On the evening of June 29, many developers reported receiving emails stating that DeepSeek would launch the official version of V4 and adjust billing. The email mentioned that the official version of DeepSeek V4 is scheduled to be officially launched in mid-July, which will bring more feature optimizations and performance improvements. At the same time, DeepSeek will simultaneously adjust its API pricing strategy and introduce a peak and valley pricing mechanism "to allocate resources more reasonably and improve service stability."

China Business News reporter saw on the DeepSeek open platform that the official also sent a notice to users on the homepage, saying that the API service is expected to adopt a peak and valley pricing strategy from mid-July, and "the price during peak hours will be twice the usual price."

Specifically, peak hours are defined as 9:00-12:00 and 14:00-18:00 Beijing time every day, which almost covers the most important working hours of domestic developers and enterprise users.
In terms of price, the V4 Pro cache hit input price during peak hours is 0.05 yuan/million Tokens, the cache miss input price is 6 yuan/million Tokens, and the output price is 12 yuan/million Tokens. During peak hours of V4 Flash, the cache hit input price is 0.04 yuan/million Tokens, the cache miss input price is 2 yuan/million Tokens, and the output price is 4 yuan/million Tokens.
Previously, on April 24, DeepSeek announced that the V4 preview version was officially launched and open sourced simultaneously. Since then, there have been several price adjustments. On May 22, DeepSeek announced that it would adjust the original limited-time 25% discount of the DeepSeek-V4 model to a permanent price reduction. The discounted preview version price is consistent with the off-peak price announced this time.
This means that the official version of DeepSeek V4 has not increased in overall price, but if users choose to call the model API during peak hours, the cost will directly double.
After the news was released, it attracted heated discussions among many developers. Some developers believe that this time division is not friendly to domestic users, but for users in time zones such as Europe and the United States, most of the call times fall in valley hours, which to a certain extent is more like "benefiting overseas users."
Many developers also expressed understanding. A developer who has used the DeepSeek API for a long time told reporters that DeepSeek's current pricing itself is already at a low level in the industry. Even if the price increases to 2 times during peak hours, the overall cost is still competitive. "The real key is not the price, but the capability upgrade of the official version of V4."
What more users are looking forward to is whether the official version of DeepSeek V4 can enhance its performance in post-training, multi-modality, programming, Agent, etc. while the peak and valley pricing is in place.
From an industry perspective, peak and valley pricing may mean that AI cloud services are maturing.
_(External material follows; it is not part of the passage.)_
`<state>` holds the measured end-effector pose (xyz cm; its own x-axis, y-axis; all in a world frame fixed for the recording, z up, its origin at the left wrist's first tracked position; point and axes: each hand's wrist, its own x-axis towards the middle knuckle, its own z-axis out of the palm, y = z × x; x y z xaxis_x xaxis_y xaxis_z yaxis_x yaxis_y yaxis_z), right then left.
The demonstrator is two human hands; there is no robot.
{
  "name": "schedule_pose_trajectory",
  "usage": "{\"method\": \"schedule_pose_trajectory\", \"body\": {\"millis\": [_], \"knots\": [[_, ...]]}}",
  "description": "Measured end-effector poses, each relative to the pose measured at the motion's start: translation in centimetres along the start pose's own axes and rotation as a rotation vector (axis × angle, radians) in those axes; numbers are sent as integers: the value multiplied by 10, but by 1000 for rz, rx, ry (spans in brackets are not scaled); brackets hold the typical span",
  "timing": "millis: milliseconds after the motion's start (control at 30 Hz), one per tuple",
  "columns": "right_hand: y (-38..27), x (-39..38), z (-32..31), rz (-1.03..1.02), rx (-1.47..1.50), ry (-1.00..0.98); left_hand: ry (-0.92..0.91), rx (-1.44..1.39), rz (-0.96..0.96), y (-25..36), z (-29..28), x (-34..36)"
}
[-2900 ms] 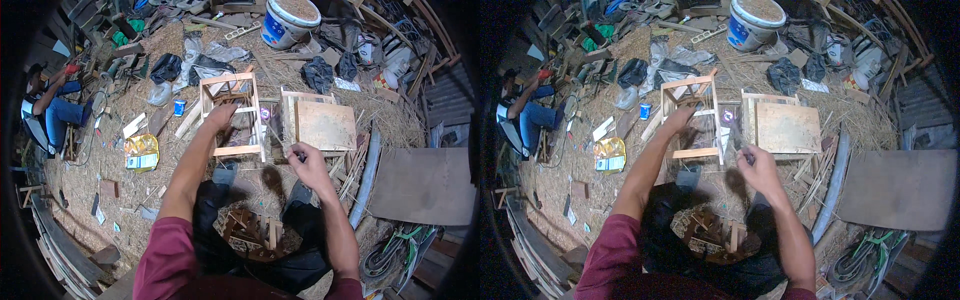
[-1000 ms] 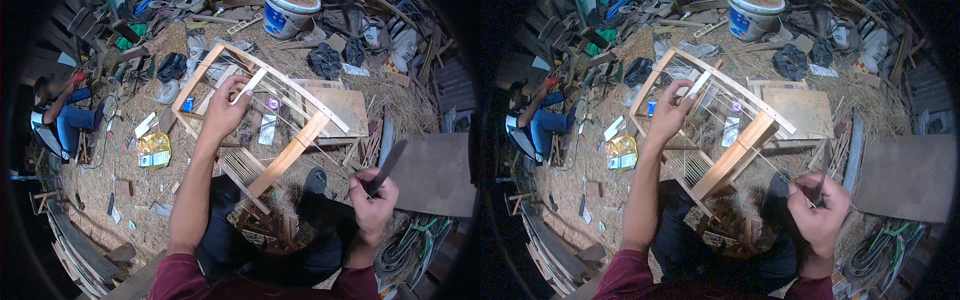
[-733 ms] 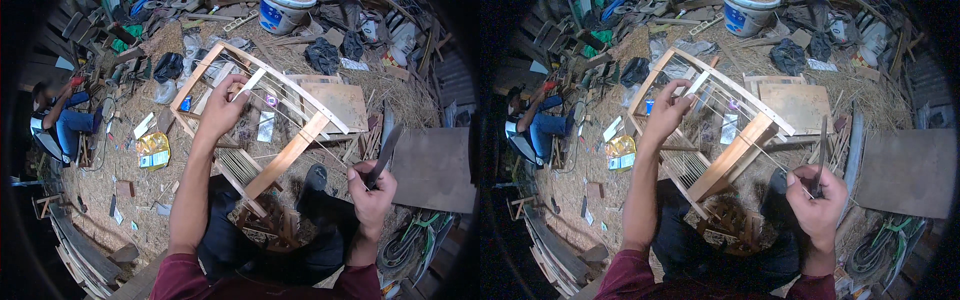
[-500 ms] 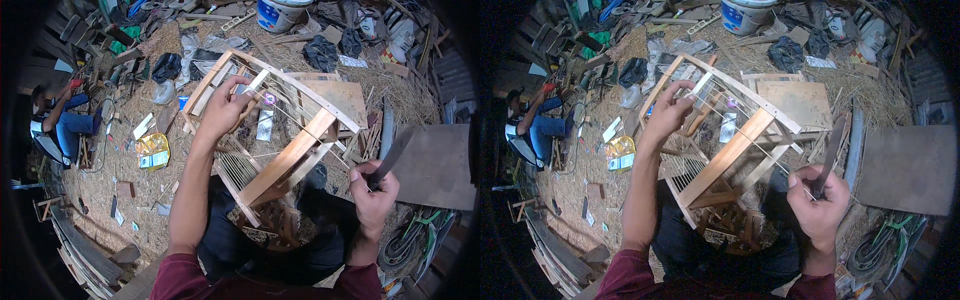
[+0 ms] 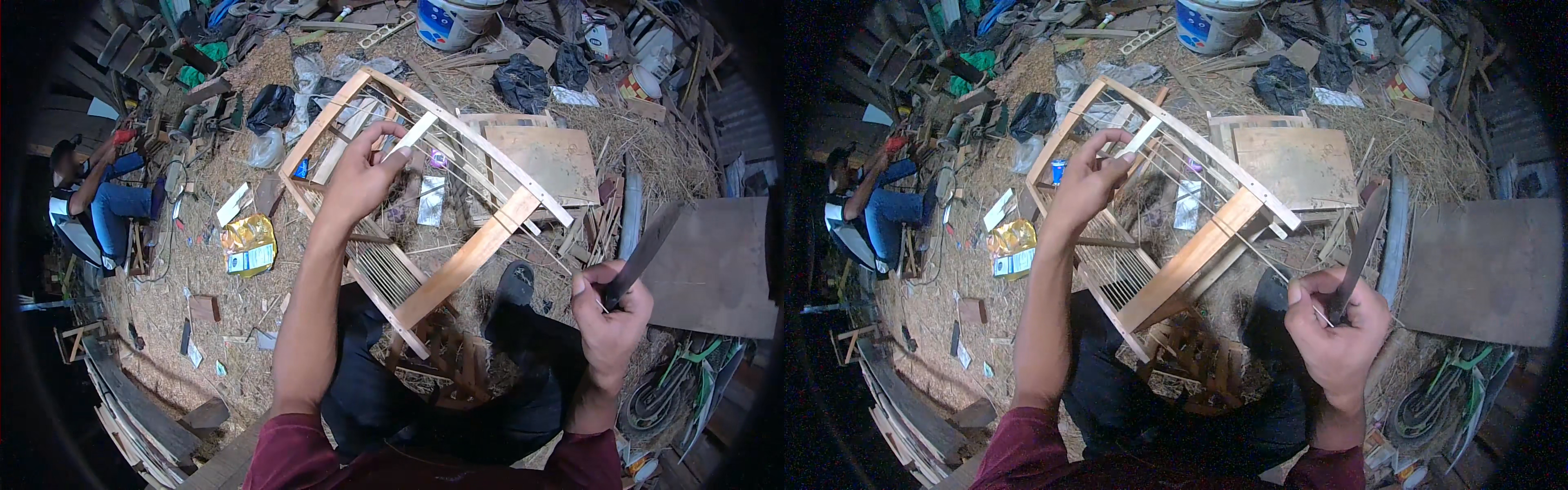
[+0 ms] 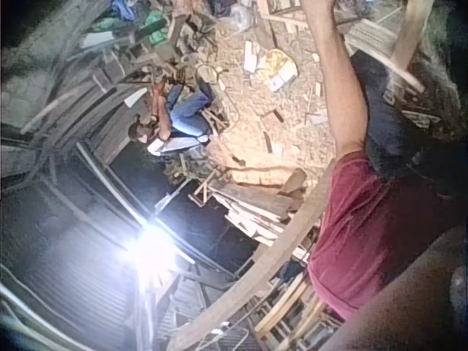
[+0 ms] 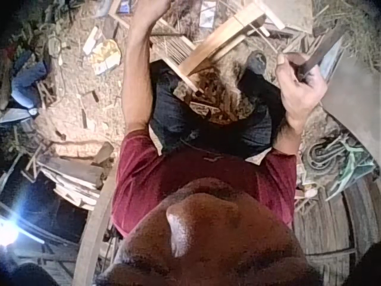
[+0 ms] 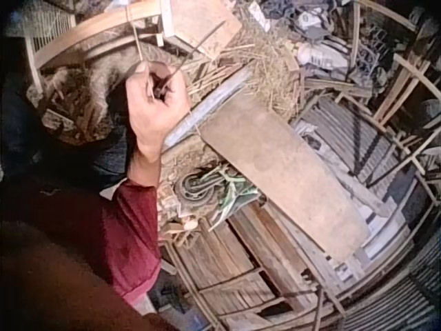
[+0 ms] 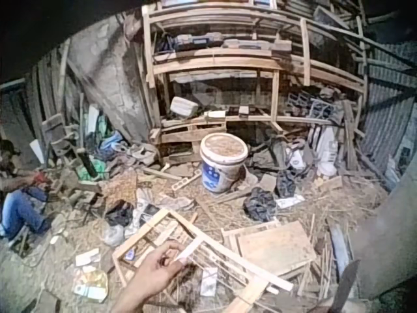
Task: The person shaves a thin strip of wood using a knife. The person repeatedly runs the blade along the length of the strip to thin or sharpen it, and later uses the knife to trim edges on a small wooden frame.
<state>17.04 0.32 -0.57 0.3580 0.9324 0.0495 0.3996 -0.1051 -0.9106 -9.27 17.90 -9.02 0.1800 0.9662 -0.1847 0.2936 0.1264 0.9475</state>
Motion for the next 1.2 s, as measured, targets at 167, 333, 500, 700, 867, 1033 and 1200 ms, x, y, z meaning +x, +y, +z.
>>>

Some developers mentioned that computing power is no longer unified at a fixed price, and the cost of tokens will be closer to the electricity price model in the future. In the future, other large domestic models will most likely follow the flexible pricing, and tiered billing of computing power by time will become the norm in the industry, but this does increase scheduling costs for small and medium-sized developers.
This also means that the usage habits of developers will be reshaped in the future. Peak and valley pricing will force developers to do caching and task scheduling. More batch tasks may be scheduled to run during off-peak periods. Task orchestration capabilities will become a new competitiveness for developers to control costs.